**EXERCISE PROMPT**
From the entries below, please gather each line containing the string "round".

Stored dataset items:
================================
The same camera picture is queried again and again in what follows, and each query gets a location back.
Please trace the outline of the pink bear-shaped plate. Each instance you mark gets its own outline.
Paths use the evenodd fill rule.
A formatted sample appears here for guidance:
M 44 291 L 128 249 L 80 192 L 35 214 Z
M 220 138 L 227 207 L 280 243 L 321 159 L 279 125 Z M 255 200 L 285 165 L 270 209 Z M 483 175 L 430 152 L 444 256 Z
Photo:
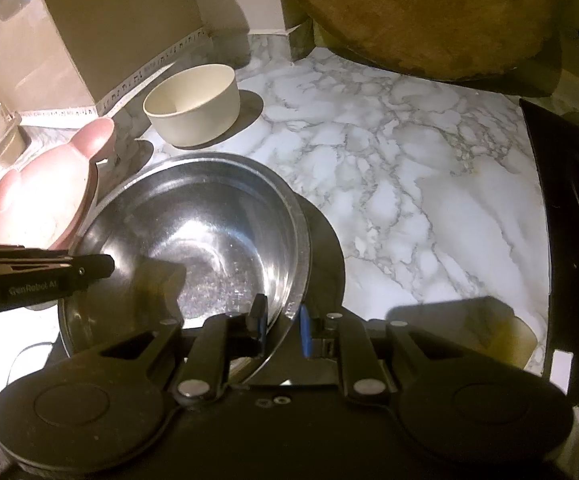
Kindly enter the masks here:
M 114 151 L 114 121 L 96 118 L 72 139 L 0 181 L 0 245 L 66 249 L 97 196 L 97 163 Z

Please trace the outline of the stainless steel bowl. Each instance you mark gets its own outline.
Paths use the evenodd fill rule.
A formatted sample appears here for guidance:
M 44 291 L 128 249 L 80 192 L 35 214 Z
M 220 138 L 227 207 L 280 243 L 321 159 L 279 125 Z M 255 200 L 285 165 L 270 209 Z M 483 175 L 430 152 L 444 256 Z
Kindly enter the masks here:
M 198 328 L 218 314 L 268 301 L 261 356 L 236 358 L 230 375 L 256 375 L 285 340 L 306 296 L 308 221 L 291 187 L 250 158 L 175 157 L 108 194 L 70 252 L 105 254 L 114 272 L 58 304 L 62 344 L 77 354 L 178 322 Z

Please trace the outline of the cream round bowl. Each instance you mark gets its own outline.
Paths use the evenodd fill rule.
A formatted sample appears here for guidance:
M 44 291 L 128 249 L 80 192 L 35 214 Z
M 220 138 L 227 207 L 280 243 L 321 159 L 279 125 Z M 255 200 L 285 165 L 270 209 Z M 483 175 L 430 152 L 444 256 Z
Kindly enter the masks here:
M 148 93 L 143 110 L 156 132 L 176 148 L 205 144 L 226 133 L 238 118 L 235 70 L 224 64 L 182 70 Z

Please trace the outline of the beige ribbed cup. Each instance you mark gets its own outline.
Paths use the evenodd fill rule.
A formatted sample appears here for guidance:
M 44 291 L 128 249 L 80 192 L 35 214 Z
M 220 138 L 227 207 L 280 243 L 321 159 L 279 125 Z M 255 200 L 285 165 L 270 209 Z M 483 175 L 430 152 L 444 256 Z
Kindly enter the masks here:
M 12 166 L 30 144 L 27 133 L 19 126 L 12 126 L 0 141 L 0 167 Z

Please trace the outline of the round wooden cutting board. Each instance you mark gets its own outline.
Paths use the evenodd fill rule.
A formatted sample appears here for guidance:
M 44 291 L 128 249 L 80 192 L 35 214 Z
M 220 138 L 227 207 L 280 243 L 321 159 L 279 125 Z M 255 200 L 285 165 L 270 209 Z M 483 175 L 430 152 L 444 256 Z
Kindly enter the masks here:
================================
**TASK OUTPUT**
Please trace the outline of the cream round bowl. Each instance you mark gets its own outline.
Please trace the outline of the round wooden cutting board. Each instance you mark gets its own outline.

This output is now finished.